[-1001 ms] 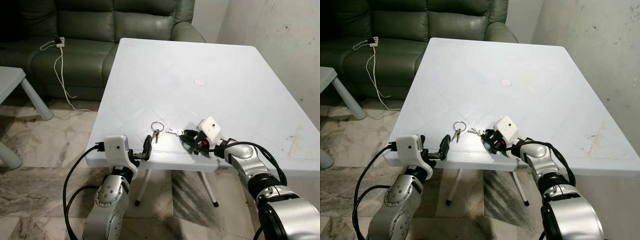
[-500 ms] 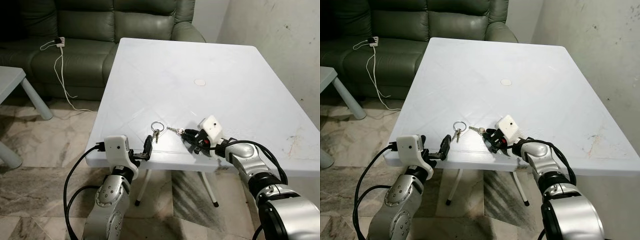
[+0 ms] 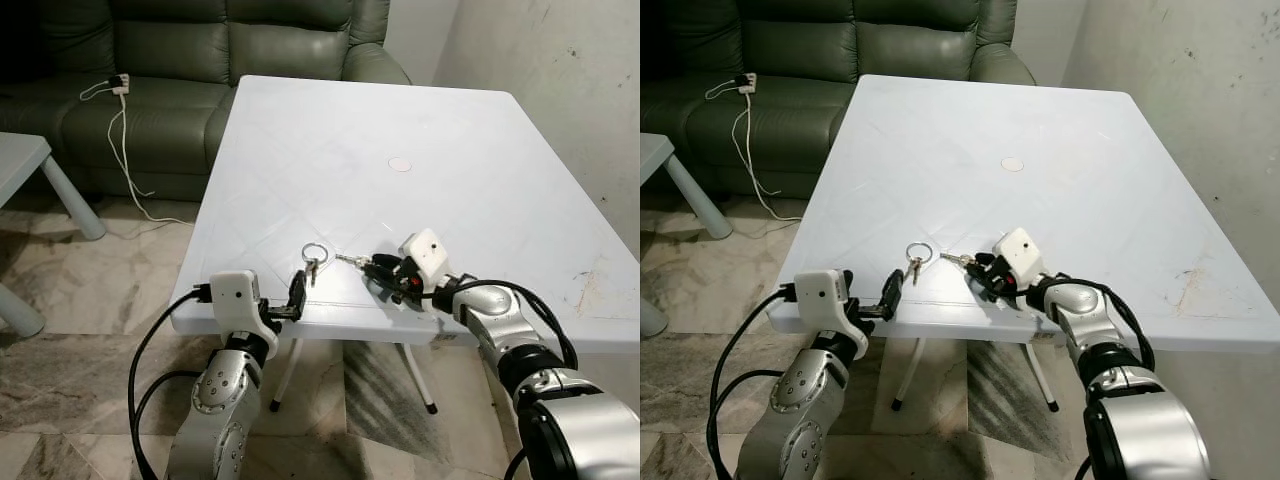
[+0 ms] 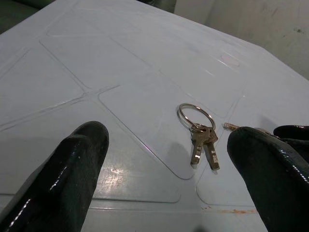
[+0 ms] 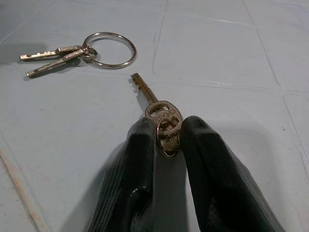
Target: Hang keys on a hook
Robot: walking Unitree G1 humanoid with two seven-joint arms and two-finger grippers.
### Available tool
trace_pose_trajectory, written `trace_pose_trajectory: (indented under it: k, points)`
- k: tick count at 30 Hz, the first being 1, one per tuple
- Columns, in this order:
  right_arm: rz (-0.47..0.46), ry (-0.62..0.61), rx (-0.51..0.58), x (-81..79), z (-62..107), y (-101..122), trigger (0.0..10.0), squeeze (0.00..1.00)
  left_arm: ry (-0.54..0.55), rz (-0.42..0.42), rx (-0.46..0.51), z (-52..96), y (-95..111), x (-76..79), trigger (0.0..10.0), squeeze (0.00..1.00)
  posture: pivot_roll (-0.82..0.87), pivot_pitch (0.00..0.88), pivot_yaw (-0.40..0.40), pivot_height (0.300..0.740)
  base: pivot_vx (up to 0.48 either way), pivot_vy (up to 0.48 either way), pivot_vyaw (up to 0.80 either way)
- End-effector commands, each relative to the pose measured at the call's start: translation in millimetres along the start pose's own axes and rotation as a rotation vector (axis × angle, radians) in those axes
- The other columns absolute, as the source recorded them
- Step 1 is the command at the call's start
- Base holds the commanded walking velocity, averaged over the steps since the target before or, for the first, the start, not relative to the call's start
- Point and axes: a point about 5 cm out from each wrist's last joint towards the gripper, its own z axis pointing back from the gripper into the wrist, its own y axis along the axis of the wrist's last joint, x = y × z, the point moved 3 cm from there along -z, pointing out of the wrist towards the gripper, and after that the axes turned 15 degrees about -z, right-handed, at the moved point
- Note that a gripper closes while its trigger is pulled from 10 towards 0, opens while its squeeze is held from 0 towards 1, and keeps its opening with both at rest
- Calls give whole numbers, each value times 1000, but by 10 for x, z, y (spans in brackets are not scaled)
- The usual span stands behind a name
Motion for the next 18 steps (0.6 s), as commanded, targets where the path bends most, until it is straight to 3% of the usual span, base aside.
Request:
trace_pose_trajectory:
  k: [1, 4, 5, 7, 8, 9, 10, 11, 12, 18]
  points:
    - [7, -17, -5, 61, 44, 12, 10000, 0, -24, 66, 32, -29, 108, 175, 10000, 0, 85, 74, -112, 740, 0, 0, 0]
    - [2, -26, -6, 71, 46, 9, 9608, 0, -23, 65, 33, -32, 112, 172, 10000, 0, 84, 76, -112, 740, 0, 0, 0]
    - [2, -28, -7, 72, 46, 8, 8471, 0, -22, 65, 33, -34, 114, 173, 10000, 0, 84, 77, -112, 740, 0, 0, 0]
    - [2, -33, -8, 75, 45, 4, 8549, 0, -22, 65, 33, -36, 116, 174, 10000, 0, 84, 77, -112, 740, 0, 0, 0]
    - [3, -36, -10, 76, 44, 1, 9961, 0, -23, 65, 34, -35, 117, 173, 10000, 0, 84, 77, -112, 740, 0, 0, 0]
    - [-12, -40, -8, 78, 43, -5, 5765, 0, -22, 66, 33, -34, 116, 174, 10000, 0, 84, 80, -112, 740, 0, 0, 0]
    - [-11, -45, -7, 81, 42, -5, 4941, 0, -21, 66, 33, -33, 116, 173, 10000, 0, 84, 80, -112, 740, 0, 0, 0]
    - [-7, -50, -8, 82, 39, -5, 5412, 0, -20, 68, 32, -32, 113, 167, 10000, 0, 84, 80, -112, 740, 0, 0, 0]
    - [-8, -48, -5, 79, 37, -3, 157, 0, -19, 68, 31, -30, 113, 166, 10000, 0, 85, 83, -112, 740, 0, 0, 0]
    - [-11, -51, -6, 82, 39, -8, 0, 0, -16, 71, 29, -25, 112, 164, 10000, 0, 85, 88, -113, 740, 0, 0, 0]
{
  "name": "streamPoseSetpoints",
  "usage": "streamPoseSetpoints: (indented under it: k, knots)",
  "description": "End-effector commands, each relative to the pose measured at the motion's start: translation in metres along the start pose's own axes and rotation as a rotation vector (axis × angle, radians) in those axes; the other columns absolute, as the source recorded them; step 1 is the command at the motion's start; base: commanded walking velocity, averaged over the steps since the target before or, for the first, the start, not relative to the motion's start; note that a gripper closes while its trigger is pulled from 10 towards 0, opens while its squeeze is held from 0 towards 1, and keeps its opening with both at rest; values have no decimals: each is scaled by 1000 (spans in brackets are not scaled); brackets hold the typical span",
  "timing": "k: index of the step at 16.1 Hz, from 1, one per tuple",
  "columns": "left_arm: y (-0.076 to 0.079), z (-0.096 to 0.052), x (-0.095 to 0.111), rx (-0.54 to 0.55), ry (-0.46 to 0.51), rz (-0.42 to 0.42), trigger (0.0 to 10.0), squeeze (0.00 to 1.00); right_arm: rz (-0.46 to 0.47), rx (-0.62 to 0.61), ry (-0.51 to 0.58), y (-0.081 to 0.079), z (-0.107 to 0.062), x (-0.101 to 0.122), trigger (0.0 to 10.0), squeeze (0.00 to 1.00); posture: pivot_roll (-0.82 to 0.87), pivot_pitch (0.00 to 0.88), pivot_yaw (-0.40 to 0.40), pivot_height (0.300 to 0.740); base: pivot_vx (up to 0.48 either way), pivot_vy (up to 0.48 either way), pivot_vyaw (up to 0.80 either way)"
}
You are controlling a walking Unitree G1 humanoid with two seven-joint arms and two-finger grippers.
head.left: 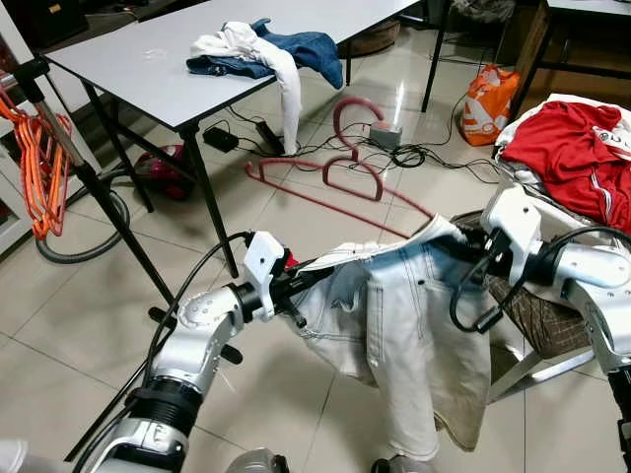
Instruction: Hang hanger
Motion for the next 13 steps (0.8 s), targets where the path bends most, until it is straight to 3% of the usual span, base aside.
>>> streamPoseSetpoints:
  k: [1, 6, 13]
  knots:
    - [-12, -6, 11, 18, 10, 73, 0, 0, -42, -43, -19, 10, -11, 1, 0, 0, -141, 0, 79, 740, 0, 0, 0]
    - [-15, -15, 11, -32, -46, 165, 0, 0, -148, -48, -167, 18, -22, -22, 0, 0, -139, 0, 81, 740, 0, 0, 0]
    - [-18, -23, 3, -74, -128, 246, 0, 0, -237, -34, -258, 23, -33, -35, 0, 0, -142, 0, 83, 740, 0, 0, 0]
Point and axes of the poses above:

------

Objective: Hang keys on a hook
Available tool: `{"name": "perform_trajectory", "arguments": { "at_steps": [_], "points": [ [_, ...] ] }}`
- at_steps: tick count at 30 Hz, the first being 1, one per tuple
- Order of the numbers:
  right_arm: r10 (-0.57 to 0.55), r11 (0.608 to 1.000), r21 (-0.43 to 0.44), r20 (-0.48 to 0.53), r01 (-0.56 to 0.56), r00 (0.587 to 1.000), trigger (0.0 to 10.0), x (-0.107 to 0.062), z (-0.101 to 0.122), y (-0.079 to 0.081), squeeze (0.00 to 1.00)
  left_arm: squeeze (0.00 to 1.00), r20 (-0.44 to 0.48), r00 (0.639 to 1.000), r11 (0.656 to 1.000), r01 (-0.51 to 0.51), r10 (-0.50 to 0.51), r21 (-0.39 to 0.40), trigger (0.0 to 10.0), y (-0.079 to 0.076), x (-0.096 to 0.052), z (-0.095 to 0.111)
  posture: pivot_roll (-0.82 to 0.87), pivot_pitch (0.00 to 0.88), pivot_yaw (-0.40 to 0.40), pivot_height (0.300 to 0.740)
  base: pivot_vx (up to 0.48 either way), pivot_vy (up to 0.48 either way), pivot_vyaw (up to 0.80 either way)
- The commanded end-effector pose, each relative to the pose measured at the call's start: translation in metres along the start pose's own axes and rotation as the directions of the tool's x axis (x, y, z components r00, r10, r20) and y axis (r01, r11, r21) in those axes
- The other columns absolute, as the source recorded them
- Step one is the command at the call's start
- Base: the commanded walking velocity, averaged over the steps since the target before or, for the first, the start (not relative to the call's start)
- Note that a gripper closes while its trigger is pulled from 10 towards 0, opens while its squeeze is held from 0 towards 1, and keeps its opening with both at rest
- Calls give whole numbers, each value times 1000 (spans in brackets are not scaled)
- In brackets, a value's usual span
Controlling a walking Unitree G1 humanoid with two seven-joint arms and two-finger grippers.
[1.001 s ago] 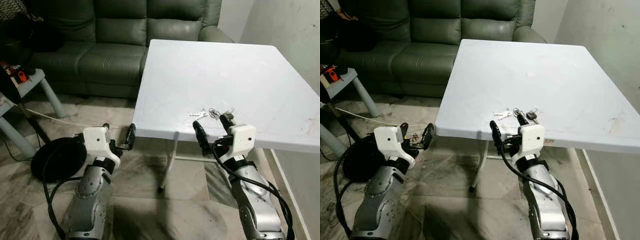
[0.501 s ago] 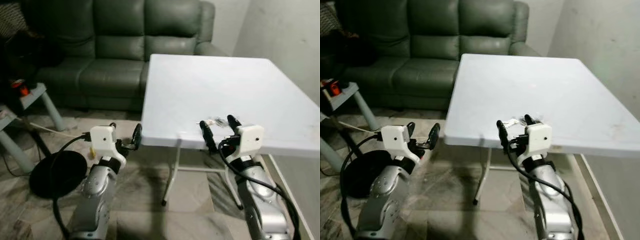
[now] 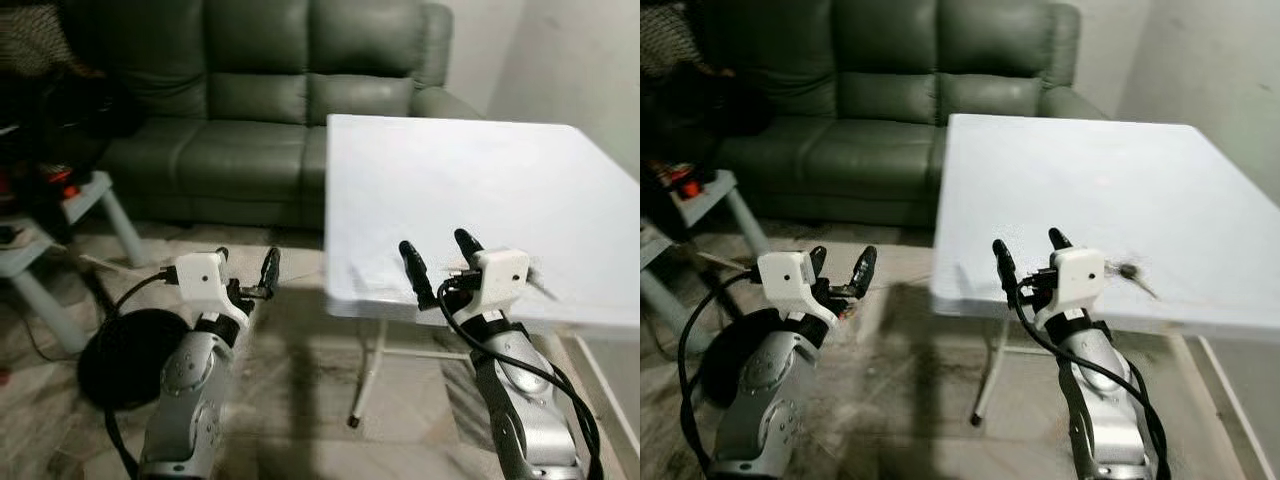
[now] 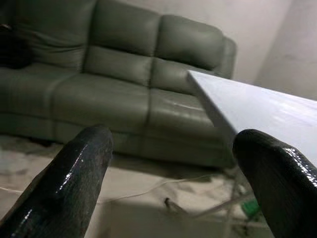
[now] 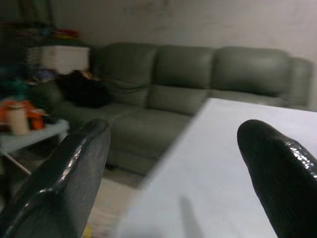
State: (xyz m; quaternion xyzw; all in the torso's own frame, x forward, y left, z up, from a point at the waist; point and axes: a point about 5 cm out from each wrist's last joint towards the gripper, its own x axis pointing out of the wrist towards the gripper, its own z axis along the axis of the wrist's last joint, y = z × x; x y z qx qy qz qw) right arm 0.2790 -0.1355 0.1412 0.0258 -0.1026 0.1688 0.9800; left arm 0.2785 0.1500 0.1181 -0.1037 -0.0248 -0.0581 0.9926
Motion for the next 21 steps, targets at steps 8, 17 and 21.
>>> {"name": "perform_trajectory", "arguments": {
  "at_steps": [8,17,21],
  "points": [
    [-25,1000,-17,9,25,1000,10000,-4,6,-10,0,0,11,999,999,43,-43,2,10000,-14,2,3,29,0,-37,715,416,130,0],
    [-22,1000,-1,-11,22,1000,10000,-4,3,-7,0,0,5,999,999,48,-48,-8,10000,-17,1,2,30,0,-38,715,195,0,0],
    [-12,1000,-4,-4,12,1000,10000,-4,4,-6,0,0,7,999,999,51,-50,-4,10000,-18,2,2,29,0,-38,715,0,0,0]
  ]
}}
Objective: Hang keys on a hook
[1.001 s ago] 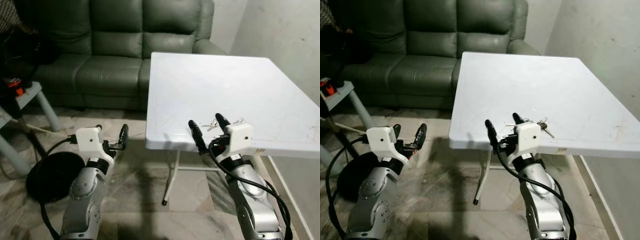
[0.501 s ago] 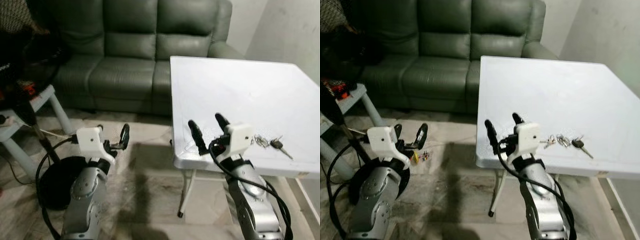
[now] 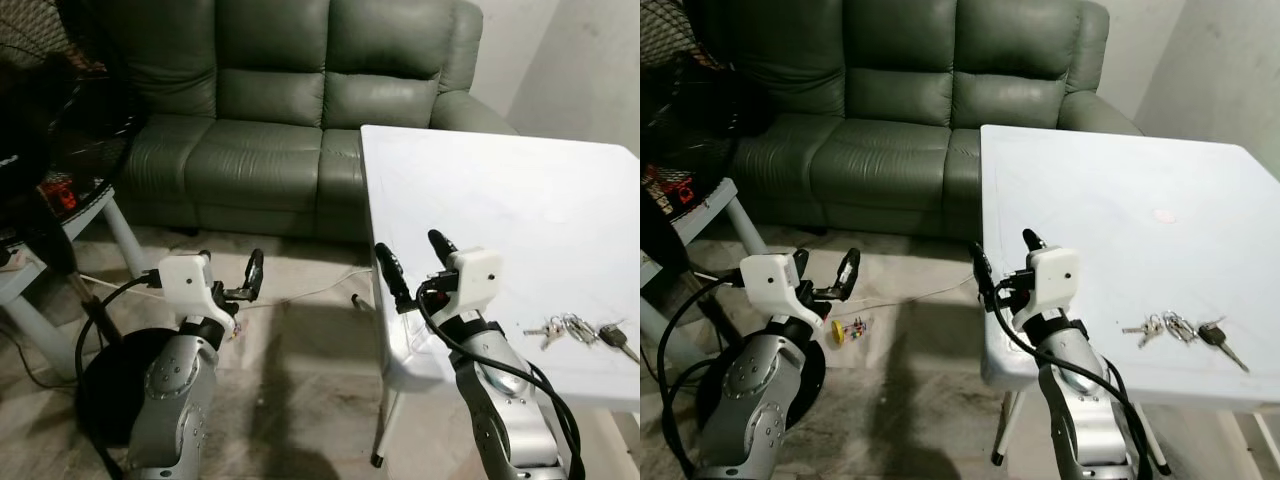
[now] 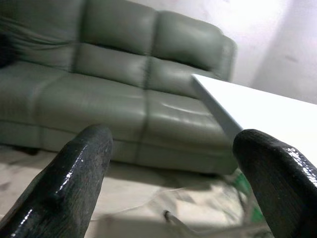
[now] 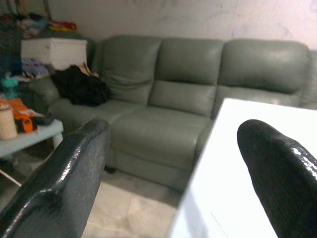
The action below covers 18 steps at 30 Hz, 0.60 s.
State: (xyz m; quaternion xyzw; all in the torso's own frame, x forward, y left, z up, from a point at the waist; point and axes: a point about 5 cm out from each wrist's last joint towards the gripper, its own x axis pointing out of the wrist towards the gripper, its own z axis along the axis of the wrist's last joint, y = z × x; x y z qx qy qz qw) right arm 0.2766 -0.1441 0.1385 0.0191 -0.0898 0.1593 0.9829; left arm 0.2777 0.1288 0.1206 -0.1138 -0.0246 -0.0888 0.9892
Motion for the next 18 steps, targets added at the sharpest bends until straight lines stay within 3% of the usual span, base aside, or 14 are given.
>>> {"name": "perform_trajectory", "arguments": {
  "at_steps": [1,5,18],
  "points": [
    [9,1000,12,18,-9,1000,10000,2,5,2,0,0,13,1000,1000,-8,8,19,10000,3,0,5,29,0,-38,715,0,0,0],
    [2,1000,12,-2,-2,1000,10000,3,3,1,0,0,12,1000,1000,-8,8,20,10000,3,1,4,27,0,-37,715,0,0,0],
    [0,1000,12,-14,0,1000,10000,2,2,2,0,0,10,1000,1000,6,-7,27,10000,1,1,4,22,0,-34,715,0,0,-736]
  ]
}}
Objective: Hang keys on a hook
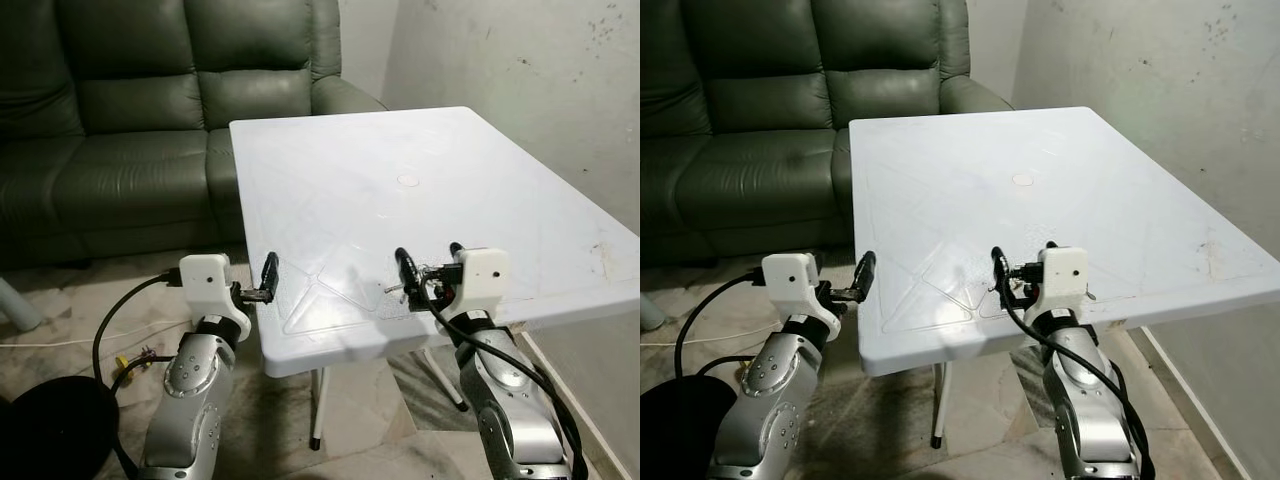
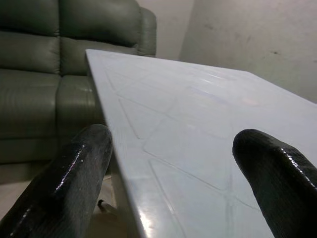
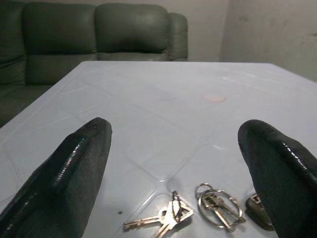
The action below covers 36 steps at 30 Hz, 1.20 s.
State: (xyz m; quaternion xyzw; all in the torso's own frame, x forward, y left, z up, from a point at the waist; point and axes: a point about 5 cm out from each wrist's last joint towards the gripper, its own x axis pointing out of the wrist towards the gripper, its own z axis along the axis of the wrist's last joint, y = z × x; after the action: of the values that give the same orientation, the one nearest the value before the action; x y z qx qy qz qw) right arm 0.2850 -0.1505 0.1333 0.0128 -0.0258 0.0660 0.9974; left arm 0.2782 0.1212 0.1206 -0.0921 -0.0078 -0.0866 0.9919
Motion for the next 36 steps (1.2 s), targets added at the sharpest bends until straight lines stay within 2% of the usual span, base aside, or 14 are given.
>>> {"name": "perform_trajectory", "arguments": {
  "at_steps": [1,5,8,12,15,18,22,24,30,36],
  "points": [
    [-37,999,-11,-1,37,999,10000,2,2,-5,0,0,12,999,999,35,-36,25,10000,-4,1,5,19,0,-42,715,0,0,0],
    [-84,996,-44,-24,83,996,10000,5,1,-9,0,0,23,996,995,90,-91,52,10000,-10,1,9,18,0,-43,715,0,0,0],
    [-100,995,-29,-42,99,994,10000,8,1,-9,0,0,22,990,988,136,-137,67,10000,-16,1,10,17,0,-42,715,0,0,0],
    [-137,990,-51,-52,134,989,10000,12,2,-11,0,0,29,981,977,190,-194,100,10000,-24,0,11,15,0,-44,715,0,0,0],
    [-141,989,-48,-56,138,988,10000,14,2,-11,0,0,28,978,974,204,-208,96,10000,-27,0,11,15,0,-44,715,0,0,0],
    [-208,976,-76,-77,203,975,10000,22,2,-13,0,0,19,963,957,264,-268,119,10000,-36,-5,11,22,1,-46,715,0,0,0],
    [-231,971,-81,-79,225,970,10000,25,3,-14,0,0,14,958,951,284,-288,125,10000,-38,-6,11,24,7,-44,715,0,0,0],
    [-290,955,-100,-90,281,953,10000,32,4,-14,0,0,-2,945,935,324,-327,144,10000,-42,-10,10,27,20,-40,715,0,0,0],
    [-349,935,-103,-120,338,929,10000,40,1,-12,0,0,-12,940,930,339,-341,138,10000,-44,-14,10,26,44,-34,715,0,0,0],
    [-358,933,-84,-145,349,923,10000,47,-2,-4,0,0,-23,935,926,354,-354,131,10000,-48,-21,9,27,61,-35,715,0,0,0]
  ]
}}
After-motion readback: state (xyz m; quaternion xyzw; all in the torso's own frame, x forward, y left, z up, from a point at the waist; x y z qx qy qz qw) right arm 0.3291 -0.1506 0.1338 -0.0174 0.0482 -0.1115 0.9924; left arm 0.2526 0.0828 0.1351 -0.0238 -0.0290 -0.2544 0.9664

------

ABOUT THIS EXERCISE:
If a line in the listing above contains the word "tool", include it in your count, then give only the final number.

EXERCISE ANSWER:
3